* _YOUR TASK_
All lines holding the word "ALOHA" in the listing below need to be copied.

· · ·

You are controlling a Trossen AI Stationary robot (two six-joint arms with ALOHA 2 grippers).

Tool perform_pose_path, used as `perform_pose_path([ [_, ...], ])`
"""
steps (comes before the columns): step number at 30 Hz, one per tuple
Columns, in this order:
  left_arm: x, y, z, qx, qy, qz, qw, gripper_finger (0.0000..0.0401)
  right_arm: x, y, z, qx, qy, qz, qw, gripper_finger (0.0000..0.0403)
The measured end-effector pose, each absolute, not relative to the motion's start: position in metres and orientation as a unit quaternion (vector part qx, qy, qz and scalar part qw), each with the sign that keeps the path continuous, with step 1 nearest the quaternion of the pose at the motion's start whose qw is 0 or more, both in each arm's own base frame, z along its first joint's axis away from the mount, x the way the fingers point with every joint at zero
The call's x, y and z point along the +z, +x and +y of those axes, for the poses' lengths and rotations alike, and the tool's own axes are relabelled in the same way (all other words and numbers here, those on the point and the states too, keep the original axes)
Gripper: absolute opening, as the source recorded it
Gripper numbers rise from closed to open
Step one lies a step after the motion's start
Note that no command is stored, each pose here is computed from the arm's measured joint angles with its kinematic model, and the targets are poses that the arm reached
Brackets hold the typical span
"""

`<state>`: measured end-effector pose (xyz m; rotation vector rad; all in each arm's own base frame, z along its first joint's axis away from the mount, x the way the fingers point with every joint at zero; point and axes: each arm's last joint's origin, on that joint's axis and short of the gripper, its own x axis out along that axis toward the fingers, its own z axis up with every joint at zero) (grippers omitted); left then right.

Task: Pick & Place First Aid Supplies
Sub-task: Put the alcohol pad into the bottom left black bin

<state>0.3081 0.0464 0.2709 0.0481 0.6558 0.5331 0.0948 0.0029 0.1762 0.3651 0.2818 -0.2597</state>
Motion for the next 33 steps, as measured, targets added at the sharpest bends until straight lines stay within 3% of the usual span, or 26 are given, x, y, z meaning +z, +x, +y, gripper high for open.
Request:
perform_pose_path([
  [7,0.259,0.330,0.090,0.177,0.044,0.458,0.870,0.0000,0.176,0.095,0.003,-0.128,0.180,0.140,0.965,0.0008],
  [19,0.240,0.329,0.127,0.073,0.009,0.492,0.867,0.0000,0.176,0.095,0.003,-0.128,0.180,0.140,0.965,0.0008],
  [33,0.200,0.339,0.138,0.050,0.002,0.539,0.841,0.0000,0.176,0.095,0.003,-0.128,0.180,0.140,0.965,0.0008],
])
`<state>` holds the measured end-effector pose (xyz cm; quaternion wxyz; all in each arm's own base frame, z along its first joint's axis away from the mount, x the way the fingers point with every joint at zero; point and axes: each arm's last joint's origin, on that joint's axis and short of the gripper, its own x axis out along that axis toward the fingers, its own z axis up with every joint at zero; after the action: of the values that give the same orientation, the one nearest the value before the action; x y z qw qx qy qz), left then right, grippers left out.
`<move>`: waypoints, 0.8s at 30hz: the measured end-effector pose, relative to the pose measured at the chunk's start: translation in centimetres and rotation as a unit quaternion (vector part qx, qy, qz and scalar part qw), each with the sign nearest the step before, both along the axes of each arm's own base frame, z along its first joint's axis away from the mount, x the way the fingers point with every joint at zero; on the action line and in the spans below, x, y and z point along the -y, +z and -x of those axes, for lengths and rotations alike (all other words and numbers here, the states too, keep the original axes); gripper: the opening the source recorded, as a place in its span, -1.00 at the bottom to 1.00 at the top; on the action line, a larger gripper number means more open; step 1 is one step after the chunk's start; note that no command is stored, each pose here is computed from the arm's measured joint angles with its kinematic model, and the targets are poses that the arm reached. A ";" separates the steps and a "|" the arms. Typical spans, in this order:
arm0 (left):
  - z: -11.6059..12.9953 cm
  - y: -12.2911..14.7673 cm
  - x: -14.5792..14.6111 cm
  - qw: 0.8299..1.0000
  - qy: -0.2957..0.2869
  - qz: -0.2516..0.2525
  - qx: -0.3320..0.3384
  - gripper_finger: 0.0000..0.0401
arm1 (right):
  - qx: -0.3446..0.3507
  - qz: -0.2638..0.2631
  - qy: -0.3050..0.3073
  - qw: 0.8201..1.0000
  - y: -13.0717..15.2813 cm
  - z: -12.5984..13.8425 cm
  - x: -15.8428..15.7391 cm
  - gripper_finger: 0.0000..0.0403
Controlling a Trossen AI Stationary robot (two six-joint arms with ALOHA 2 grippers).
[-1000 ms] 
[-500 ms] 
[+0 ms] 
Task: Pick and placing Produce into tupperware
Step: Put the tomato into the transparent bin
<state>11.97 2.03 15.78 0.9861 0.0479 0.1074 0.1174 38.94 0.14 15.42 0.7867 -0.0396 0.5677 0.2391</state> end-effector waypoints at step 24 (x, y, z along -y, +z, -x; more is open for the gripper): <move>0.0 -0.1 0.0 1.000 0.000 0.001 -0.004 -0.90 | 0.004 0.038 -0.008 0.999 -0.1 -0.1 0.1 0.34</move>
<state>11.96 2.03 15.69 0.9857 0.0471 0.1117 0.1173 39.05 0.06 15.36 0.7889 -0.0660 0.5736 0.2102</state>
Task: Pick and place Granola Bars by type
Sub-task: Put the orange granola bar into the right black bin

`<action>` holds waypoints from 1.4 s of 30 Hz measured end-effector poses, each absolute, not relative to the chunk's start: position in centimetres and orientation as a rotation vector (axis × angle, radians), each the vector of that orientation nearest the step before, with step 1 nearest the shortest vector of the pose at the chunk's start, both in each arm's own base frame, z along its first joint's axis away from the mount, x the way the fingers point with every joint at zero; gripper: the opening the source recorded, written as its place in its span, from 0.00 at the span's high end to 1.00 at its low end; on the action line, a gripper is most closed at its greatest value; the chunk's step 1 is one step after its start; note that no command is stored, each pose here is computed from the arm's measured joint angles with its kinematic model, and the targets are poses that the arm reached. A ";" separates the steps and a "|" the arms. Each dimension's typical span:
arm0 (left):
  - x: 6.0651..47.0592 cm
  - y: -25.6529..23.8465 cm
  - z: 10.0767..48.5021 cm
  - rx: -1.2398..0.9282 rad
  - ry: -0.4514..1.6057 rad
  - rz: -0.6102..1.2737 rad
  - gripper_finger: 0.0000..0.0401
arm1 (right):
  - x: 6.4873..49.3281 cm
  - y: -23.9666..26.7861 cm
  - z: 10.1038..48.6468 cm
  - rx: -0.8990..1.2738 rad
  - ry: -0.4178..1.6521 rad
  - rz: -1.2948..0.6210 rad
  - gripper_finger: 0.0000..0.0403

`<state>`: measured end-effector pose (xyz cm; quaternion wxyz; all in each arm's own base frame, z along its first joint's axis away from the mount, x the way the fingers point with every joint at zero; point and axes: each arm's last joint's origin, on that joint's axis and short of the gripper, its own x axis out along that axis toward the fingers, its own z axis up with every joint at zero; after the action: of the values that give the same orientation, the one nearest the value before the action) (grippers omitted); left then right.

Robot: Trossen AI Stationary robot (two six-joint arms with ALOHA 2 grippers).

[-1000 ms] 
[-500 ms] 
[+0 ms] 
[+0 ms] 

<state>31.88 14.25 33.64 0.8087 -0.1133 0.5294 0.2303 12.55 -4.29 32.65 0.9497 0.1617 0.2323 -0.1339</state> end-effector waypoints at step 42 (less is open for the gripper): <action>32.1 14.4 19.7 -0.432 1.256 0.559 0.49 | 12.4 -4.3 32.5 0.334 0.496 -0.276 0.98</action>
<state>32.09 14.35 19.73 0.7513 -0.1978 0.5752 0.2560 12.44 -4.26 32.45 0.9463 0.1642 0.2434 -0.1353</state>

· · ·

* _TASK RESPONSE_
You are controlling a Trossen AI Stationary robot (two six-joint arms with ALOHA 2 grippers).
Controlling a Trossen AI Stationary robot (two six-joint arms with ALOHA 2 grippers).
Robot: Trossen AI Stationary robot (two six-joint arms with ALOHA 2 grippers).

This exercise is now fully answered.